Second, there is a kind of utopian hopefulness about education based on a myth about the schools of the past. While discipline and patriotism were certainly superior in the schools preceding the 1970s, we sometimes forget huge numbers of people dropped out of school in the past–even in the recent past–and this “left behind” much higher quality students for schools to work with. Even today, all the talk of “good schools” in the suburbs elides over the fact that high IQ, stable families tend to have higher IQ and more stable students ready and itnerested in learning.
Finally, our national myth of equality is now enshrined in the No Child Left Behind Act, and equality movement from aspirational goal to practical mandate is creating real, impossible problems in schools. By affecting all students, these problems are now metastasizing. Like affirmative action and its demands of lockstop equality, the inevitable outcome of No Child Left Behind will likely be the lowering of standards; this terrible choice, one that would dumb down gifted and high IQ kids, is the only way to prevent our society from facing up to the reality: one half will always be “below average” by definition.
Some say that the public schools are so awful that there is huge room for improvement in academic performance just by improving education. There are two problems with that position. The first is that the numbers used to indict the public schools are missing a crucial component. For example, in the 2005 round of the National Assessment of Educational Progress (NAEP), 36% of all fourth-graders were below the NAEP’s “basic achievement” score in reading. It sounds like a terrible record. But we know from the mathematics of the normal distribution that 36% of fourth-graders also have IQs lower than 95.

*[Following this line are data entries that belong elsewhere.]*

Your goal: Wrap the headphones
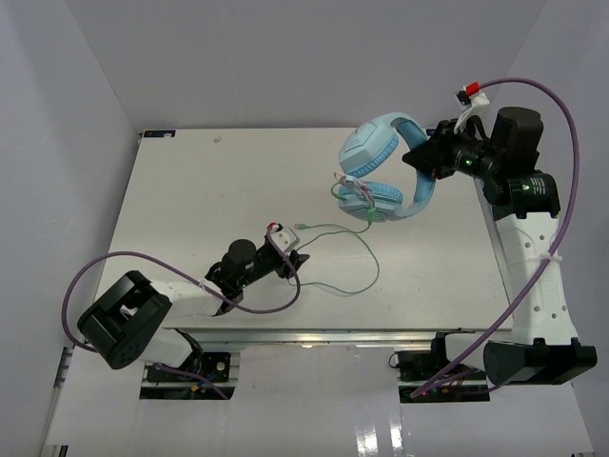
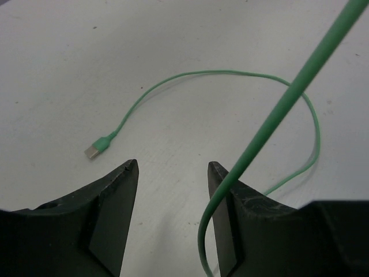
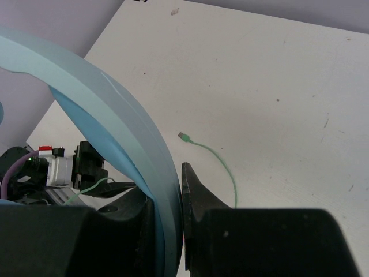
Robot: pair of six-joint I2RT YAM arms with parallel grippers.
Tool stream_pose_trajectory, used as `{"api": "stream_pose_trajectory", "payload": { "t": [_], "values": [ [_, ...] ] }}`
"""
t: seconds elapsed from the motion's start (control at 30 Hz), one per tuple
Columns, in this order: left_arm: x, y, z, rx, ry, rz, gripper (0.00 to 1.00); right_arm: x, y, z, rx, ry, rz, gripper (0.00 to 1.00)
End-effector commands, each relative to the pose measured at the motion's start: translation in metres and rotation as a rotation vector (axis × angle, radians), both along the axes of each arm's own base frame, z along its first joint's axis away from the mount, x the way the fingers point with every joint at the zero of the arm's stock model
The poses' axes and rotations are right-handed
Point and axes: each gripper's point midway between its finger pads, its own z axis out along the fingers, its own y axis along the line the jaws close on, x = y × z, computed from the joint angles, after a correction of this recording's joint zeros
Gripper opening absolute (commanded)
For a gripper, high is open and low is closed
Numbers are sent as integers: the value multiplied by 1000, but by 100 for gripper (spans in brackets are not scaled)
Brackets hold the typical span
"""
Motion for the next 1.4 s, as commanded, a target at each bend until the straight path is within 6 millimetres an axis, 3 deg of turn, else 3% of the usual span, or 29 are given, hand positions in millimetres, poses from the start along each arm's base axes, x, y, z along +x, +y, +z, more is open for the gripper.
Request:
{"api": "stream_pose_trajectory", "payload": {
  "t": [0.0,0.47,0.6,0.77,0.87,0.97,1.03,1.1,1.13,1.23,1.33,1.37],
  "values": [
    [-26,1,-4,-38,58,-77,64,-9,6,44,52,-98,25,8],
    [-45,9,-28,-53,142,-91,61,-14,7,51,72,-104,26,8],
    [-48,15,-35,-43,153,-76,40,-13,7,48,73,-96,29,8],
    [-50,12,-39,-45,202,-79,4,-17,8,46,60,-105,50,8],
    [-44,4,-36,-14,226,-101,0,-31,16,40,27,-126,157,8],
    [-38,-8,-40,77,308,-165,0,-57,34,25,6,-143,333,8],
    [-19,-25,-15,85,300,-209,0,-71,45,-2,-51,-152,429,8],
    [-12,-28,-9,113,353,-247,0,-82,52,-28,-119,-161,480,8],
    [-12,-23,-17,141,407,-256,0,-92,55,-43,-153,-171,530,8],
    [14,-8,0,157,498,-198,0,-109,54,-70,-274,-267,621,8],
    [47,14,40,97,577,-121,0,-101,38,-106,-420,-282,575,8],
    [46,19,46,83,635,-112,0,-97,33,-111,-464,-308,554,8]
  ]
}}
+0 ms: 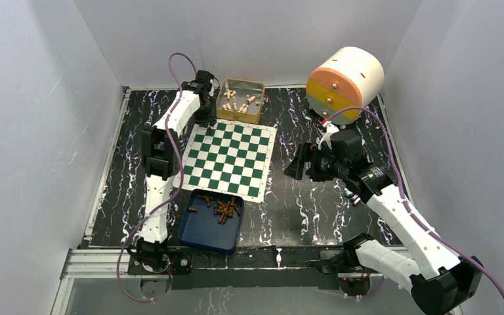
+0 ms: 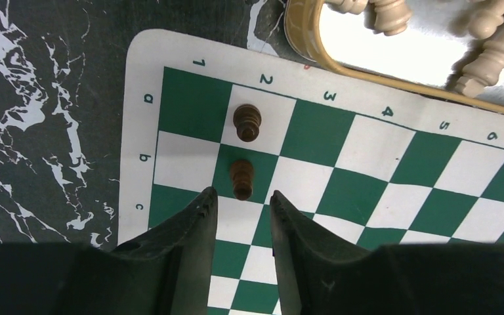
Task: Set up the chess pieces on the board
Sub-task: Place the chess piece on the chessboard, then pick up the chess piece from the storage box.
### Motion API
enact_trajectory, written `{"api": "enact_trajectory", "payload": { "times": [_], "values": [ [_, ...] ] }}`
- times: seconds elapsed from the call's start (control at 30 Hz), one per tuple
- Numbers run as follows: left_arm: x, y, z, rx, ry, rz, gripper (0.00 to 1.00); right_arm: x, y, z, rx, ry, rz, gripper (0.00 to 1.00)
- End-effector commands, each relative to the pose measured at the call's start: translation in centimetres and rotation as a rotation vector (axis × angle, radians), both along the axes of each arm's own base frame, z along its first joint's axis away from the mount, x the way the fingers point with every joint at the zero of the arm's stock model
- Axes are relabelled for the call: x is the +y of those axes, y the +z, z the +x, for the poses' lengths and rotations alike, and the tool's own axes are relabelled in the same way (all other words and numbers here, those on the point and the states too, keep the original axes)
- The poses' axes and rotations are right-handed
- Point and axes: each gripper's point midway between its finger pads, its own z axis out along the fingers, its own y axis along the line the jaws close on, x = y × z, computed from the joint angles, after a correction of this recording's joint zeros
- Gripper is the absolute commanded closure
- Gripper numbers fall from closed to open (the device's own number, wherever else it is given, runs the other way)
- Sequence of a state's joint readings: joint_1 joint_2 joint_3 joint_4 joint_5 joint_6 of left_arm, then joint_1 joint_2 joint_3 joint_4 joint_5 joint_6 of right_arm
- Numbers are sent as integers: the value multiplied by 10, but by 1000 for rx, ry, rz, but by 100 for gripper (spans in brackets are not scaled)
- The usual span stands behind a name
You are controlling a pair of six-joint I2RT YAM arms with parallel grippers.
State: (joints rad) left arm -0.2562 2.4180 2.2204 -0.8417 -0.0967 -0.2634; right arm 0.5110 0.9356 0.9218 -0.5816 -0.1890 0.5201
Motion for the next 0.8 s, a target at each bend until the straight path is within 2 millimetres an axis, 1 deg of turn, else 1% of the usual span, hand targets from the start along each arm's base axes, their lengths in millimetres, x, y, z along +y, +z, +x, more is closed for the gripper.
{"api": "enact_trajectory", "payload": {
  "times": [0.0,0.13,0.23,0.37,0.5,0.7,0.73,0.77],
  "values": [
    [3,19,5,-28,-1,-5,66,3,27,5,-75,-4,43,1],
    [-2,40,4,-55,-2,-47,65,2,27,4,-75,-5,46,1],
    [-5,62,0,-82,-1,-76,63,3,26,3,-71,-3,47,1],
    [-4,89,-14,-100,9,-97,62,4,25,2,-68,0,54,1],
    [3,99,-44,-56,22,-88,63,4,24,1,-65,4,59,1],
    [14,108,-91,-19,6,-80,67,6,23,-3,-62,17,76,1],
    [17,115,-101,-29,3,-80,68,7,22,-4,-61,20,80,2],
    [18,118,-110,-28,-3,-82,69,7,21,-4,-58,22,81,2]
  ]
}}
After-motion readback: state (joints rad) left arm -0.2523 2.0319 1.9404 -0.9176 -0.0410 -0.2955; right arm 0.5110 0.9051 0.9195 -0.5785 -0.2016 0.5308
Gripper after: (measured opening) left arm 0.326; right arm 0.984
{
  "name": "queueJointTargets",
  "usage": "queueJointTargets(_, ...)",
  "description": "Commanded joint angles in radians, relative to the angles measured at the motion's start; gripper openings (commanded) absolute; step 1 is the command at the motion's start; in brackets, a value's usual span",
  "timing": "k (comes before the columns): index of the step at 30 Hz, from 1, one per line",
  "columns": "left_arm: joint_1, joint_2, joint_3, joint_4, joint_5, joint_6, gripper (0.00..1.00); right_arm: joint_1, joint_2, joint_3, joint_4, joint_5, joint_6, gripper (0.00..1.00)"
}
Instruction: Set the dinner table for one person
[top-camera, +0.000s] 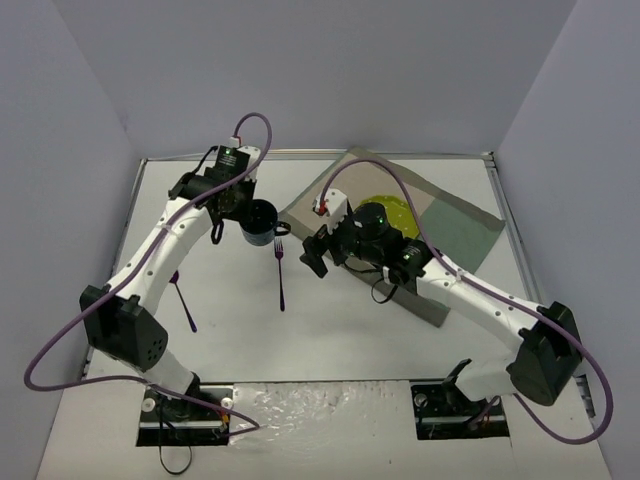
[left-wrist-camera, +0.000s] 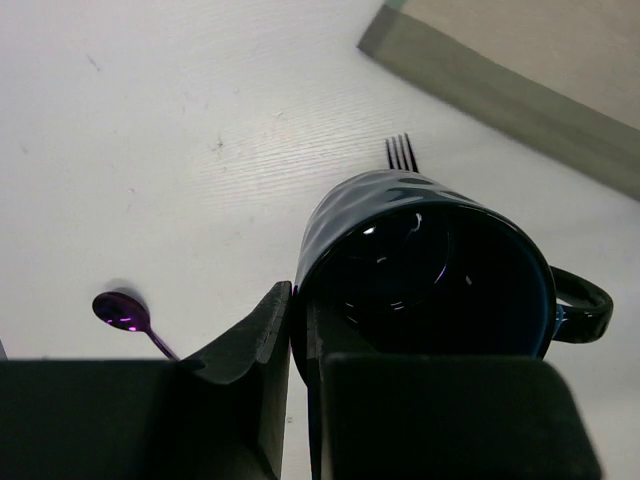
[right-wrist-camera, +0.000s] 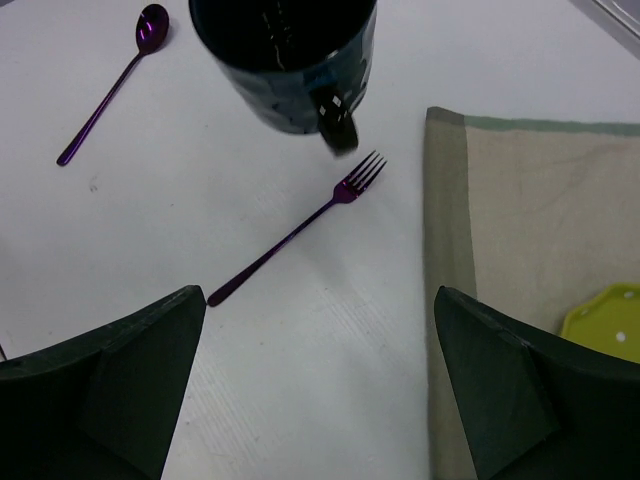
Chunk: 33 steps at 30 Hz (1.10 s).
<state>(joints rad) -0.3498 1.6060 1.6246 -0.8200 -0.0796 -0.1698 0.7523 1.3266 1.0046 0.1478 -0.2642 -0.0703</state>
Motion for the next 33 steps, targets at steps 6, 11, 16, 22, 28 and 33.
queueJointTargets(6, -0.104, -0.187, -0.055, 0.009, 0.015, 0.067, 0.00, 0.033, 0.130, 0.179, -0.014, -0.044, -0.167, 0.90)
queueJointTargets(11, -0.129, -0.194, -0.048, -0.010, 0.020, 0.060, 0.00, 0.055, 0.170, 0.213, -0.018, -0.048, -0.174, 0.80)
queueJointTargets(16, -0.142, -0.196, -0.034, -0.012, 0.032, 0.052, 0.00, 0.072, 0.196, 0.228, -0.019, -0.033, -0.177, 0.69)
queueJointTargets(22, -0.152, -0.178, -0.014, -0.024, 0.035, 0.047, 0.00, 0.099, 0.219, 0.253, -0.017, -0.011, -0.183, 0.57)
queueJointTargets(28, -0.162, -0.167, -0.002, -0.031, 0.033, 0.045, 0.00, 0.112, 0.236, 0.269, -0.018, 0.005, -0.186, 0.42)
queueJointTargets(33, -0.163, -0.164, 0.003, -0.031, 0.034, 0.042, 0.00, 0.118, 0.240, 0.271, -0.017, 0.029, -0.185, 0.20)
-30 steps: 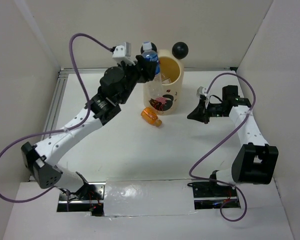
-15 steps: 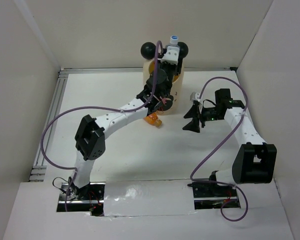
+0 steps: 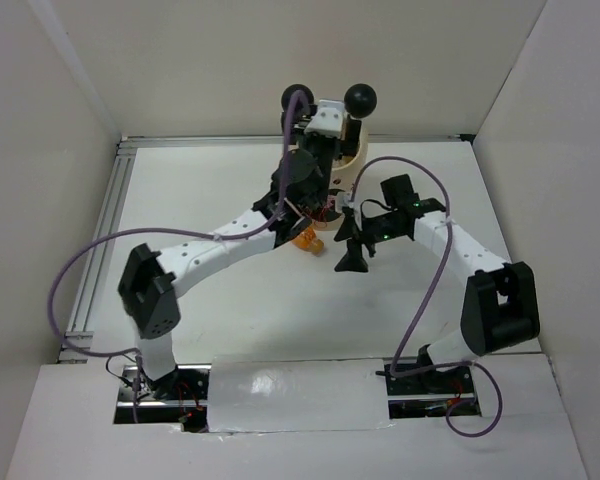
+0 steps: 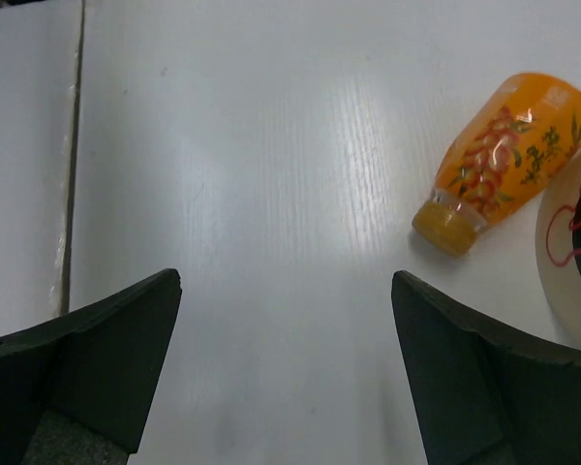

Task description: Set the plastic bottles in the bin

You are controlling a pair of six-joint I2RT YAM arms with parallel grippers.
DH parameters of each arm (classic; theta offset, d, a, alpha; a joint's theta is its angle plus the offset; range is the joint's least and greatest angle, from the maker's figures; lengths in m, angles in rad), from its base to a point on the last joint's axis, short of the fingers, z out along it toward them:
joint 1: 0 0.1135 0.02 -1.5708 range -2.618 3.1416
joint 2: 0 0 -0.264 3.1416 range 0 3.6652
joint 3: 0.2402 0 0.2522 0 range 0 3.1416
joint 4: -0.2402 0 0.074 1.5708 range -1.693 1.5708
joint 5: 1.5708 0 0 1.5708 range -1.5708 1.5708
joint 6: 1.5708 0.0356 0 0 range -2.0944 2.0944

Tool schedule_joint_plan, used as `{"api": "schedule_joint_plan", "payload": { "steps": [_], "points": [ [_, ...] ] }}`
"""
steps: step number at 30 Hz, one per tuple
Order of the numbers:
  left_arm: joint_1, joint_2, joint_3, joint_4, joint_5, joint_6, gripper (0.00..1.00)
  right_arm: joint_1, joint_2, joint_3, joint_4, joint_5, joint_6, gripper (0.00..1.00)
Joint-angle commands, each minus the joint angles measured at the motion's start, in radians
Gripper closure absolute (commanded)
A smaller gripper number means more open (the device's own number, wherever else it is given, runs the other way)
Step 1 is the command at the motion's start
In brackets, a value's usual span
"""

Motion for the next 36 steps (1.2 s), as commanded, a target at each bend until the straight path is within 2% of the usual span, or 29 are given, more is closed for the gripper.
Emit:
{"api": "schedule_joint_plan", "payload": {
  "steps": [1, 3, 4, 5, 6, 7, 8, 10, 11, 13, 15, 16, 19, 30, 34, 35, 36],
  "points": [
    [-0.023, -0.243, -0.103, 0.102, -0.129, 0.006, 0.0, 0.104, -0.036, -0.049, 0.346, 0.177, 0.239, 0.05],
    [-0.023, -0.448, -0.309, 0.073, -0.171, -0.048, 0.0, 0.179, -0.066, -0.143, 0.488, 0.327, 0.375, 0.06],
    [-0.023, -0.517, -0.378, 0.013, -0.187, -0.071, 0.0, 0.204, -0.066, -0.168, 0.607, 0.386, 0.426, 0.06],
    [-0.023, -0.585, -0.504, -0.034, -0.223, -0.135, 0.0, 0.245, -0.066, -0.198, 0.657, 0.447, 0.508, 0.06],
    [-0.01, -0.713, -0.56, -0.099, -0.242, -0.182, 0.0, 0.261, -0.066, -0.208, 0.697, 0.531, 0.536, 0.06],
    [-0.01, -0.774, -0.608, -0.253, -0.26, -0.239, 0.0, 0.276, -0.056, -0.208, 0.749, 0.563, 0.555, 0.06],
    [0.001, -0.829, -0.653, -0.342, -0.301, -0.364, 0.0, 0.295, -0.042, -0.22, 0.775, 0.596, 0.575, 0.06],
    [0.001, -0.973, -0.751, -0.531, -0.328, -0.513, 0.0, 0.347, -0.03, -0.229, 0.825, 0.716, 0.575, 0.06],
    [0.001, -1.015, -0.772, -0.729, -0.345, -0.681, 0.0, 0.359, -0.011, -0.229, 0.869, 0.763, 0.595, 0.08],
    [0.001, -1.085, -0.829, -0.896, -0.354, -0.831, 0.0, 0.382, 0.015, -0.219, 0.9, 0.909, 0.622, 0.11],
    [0.001, -1.17, -0.874, -1.06, -0.354, -0.996, 0.0, 0.391, 0.061, -0.185, 0.911, 0.977, 0.645, 0.12],
    [-0.008, -1.209, -0.897, -1.096, -0.354, -1.067, 0.0, 0.391, 0.099, -0.148, 0.873, 0.986, 0.656, 0.12],
    [-0.017, -1.234, -0.915, -1.138, -0.354, -1.112, 0.0, 0.391, 0.153, -0.107, 0.828, 0.986, 0.679, 0.14],
    [-0.06, -1.158, -0.906, -1.158, -0.331, -1.175, 0.0, 0.41, 0.303, -0.067, 0.805, 1.051, 0.713, 0.22],
    [-0.083, -1.158, -0.906, -1.205, -0.342, -1.217, 0.0, 0.41, 0.303, -0.076, 0.793, 1.003, 0.679, 0.4],
    [-0.083, -1.158, -0.906, -1.216, -0.342, -1.237, 0.0, 0.41, 0.303, -0.076, 0.776, 0.988, 0.667, 0.52],
    [-0.083, -1.158, -0.906, -1.228, -0.342, -1.237, 0.0, 0.41, 0.303, -0.076, 0.765, 0.95, 0.656, 0.6]
  ]
}}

What IQ is necessary to give a child a reasonable chance to meet the NAEP’s basic achievement score? Remarkably, it appears that no one has tried to answer that question. We only know for sure that if the bar for basic achievement is meaningfully defined, some substantial proportion of students will be unable to meet it no matter how well they are taught. As it happens, the NAEP’s definition of basic achievement is said to be on the tough side. That substantial proportion of fourth-graders who cannot reasonably be expected to meet it could well be close to 36%.
The second problem with the argument that education can be vastly improved is the false assumption that educators already know how to educate everyone and that they just need to try harder–the assumption that prompted No Child Left Behind. We have never known how to educate everyone. The widely held image of a golden age of American education when teachers brooked no nonsense and all the children learned their three Rs is a myth. If we confine the discussion to children in the lower half of the intelligence distribution (education of the gifted is another story), the overall trend of the 20th century was one of slow, hard-won improvement. A detailed review of this evidence, never challenged with data, was also part of “The Bell Curve.”
This is not to say that American public schools cannot be improved. Many of them, especially in large cities, are dreadful. But even the best schools under the best conditions cannot repeal the limits on achievement set by limits on intelligence.